But this thing with Al. Perhaps she couldn’t have prevented everything that occurred in the fallout, but Ginny knows she could have done better. Should have done. Should have noticed the darkness in his eyes, the clenching of his fists whenever he had to board the train. Looking back, there were so many signs. Which is why Ginny _can’t_ forgive herself for that one, can’t just let it run off like water on a duck's back. She can’t. Even a year later, it just doesn’t leave her mind. Because Albus is her son, and there were so many red flags she didn’t notice. 

Ginny will never forgive herself for letting Albus down. She will never vocalise it to anybody, but she feels it still.
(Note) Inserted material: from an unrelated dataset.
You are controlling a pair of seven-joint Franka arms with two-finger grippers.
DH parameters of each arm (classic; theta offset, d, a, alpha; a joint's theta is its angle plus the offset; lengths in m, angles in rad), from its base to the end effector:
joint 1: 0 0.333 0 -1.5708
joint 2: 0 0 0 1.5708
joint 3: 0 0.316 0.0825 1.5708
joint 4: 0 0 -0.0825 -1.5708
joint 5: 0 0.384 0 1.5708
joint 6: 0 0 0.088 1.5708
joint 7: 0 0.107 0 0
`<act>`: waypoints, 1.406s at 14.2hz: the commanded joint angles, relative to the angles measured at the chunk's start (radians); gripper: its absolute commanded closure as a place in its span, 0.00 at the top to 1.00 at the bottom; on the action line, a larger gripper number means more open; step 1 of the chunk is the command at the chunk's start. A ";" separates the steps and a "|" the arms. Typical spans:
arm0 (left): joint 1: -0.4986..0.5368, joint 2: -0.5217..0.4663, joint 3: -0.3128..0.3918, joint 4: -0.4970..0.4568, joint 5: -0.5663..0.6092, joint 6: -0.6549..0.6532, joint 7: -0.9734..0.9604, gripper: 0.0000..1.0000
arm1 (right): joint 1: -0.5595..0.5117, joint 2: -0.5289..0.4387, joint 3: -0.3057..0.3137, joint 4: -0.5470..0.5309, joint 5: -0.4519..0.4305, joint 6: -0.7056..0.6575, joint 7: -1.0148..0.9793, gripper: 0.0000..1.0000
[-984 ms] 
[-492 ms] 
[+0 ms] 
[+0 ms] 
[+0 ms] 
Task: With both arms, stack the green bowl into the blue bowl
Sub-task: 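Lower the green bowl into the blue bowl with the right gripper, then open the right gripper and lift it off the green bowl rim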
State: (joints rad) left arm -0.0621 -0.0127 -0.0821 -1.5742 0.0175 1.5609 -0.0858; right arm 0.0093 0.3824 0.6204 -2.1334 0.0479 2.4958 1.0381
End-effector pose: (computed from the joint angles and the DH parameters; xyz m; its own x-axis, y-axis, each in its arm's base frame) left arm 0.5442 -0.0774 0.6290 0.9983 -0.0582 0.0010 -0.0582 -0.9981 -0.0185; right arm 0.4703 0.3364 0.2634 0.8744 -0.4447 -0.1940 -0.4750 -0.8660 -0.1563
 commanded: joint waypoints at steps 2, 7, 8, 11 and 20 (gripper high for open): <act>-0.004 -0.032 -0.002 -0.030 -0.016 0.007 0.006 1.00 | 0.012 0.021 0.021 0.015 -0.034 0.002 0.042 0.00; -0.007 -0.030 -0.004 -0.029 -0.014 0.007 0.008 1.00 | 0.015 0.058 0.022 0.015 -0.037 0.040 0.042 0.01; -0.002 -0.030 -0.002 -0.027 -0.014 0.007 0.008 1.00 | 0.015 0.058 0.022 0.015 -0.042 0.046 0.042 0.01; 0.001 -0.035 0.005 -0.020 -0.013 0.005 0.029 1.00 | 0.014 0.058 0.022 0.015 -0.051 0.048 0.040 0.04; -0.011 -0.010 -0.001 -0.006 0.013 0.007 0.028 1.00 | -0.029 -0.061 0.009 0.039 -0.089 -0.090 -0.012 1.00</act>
Feels it when she wraps the presents to put in his stocking, when she writes his Christmas card. She knows how close things came to the world shattering around her, and she knows how much of it could’ve been prevented if she’d been a good mother. 

All Ginny has ever wanted is to keep her kids safe. She can’t be perfect at everything, but it is her responsibility to keep them safe. As she hangs the stockings, the socks she meticulously knitted when they were younger, she can’t help but think there is a version of the universe where she would only be hanging two. _J_ and _L_. A chance she would’ve had to put Albus’ in a box and never look at it again. It terrifies her, it hurts her. Albus is her quiet child, but the love she has for him is so loud. So loud it burns in her heart and her ears and rings so vibrantly she struggles to understand how it doesn’t burst out of her chest. 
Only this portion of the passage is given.